The term for the edge data is based on a chamfer distance function. The chamfer distance is the mean (or root mean squared average) of the distances between each point in the model point set and its closest point in the edge point set. The chamfer distance between two shapes can be efficiently computed using a distance transform (DT). This transformation takes a binary feature image as input, and assigns to each pixel in the image the distance to its nearest feature. The distance between a template and an edge map can then be computed as the mean of the DT values at the template point coordinates. Edge orientation and color normal to the edge is also taken into account.

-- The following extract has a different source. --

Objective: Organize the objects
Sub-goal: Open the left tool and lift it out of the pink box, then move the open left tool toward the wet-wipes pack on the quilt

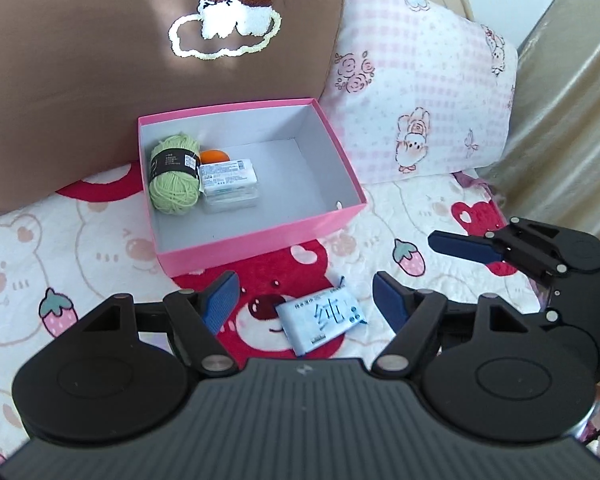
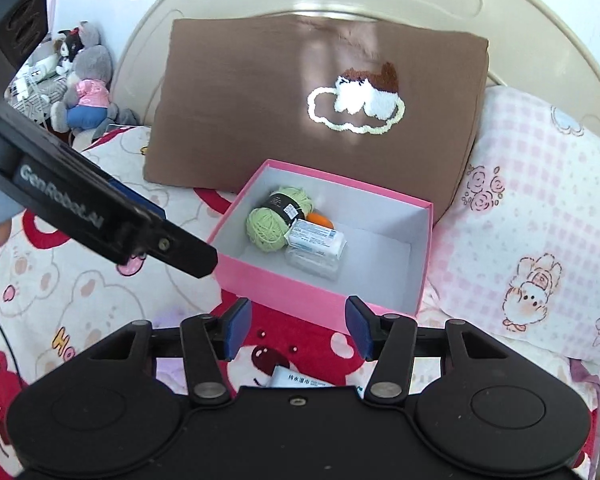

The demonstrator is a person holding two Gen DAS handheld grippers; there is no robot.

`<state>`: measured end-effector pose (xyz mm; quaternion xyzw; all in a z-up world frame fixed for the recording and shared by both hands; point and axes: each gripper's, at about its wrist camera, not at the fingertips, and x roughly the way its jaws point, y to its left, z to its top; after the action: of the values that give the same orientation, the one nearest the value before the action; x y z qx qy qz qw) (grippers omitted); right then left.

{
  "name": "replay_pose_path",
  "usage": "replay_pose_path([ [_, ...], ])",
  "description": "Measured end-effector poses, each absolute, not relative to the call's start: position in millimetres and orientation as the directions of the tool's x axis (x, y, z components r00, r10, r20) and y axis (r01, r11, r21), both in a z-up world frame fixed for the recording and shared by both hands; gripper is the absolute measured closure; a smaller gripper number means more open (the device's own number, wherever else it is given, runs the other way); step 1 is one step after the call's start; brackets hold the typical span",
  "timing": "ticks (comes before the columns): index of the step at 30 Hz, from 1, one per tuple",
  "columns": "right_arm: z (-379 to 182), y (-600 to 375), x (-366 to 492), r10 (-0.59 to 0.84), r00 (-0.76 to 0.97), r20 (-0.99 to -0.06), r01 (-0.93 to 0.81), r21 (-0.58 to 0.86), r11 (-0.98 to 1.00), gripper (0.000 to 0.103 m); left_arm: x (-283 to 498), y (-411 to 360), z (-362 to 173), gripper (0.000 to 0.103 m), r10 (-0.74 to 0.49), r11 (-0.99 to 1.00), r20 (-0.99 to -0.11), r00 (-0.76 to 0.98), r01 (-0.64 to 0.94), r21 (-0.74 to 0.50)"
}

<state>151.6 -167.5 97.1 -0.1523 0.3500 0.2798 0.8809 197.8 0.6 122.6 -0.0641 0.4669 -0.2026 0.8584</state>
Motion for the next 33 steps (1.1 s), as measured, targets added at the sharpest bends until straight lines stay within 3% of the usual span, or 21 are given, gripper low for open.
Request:
replay_pose_path([
  [8,110,-186,123,0.417,0.597,-0.685,-0.596,-0.031,0.802,0.036,164,0,127,0.03,-0.386,0.915,-0.794,0.47,0.3,-0.268],
  [12,113,-192,109,0.446,0.586,-0.677,-0.62,-0.021,0.784,0.015,148,4,123,0.029,-0.424,0.896,-0.795,0.434,0.329,-0.298],
  [13,113,-193,106,0.445,0.589,-0.675,-0.622,-0.027,0.782,0.014,143,4,123,0.029,-0.435,0.89,-0.791,0.431,0.341,-0.303],
  [23,113,-211,83,0.444,0.599,-0.667,-0.61,-0.02,0.792,0.013,110,9,114,0.023,-0.423,0.891,-0.799,0.426,0.353,-0.284],
  [33,101,-223,70,0.469,0.589,-0.658,-0.617,0.009,0.787,0.013,94,8,97,0.003,-0.416,0.89,-0.819,0.395,0.364,-0.276],
])
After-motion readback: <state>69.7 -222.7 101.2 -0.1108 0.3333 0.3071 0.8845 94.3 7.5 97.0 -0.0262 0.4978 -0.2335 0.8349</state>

The color term is based on the skin color distribution. The RGB values are intensity normalized and skin color is modeled as a Gaussian distribution in this normalized space. For background pixels a uniform distribution is assumed.
left - Surface described by the negative log-likelihood function when searching the scale and angle space, matching a hand template with the input image on the right.
right - The superimposed template corresponds to the global minimum, but there are many local minima.
|In two sequences we track the global
3D motion of the hand without finger articulation. The 3D rotations are
limited to a hemisphere. At the leaf
level, the tree has the following resolutions: 15 degrees in two 3D rotations, 10 degrees in image rotation and 5 different scales. These 12,960 templates are then combined with a search at 2-pixel resolution in the image translation space. Figures (left) and (middle) show results from tracking a pointing and an open hand, respectively, through their global motions.
In the third sequence (right) tracking is demonstrated for global hand motion together with finger articulation. For this sequence the range of global hand motion is restricted to a smaller region, but int total 8 DOF are tracked. In total 35,000 templates are used at the leaf level.
In all three cases the hand model is automatically
initialized by searching the complete tree in the first frame of
the sequence. The images are shown with projected model contours superimposed.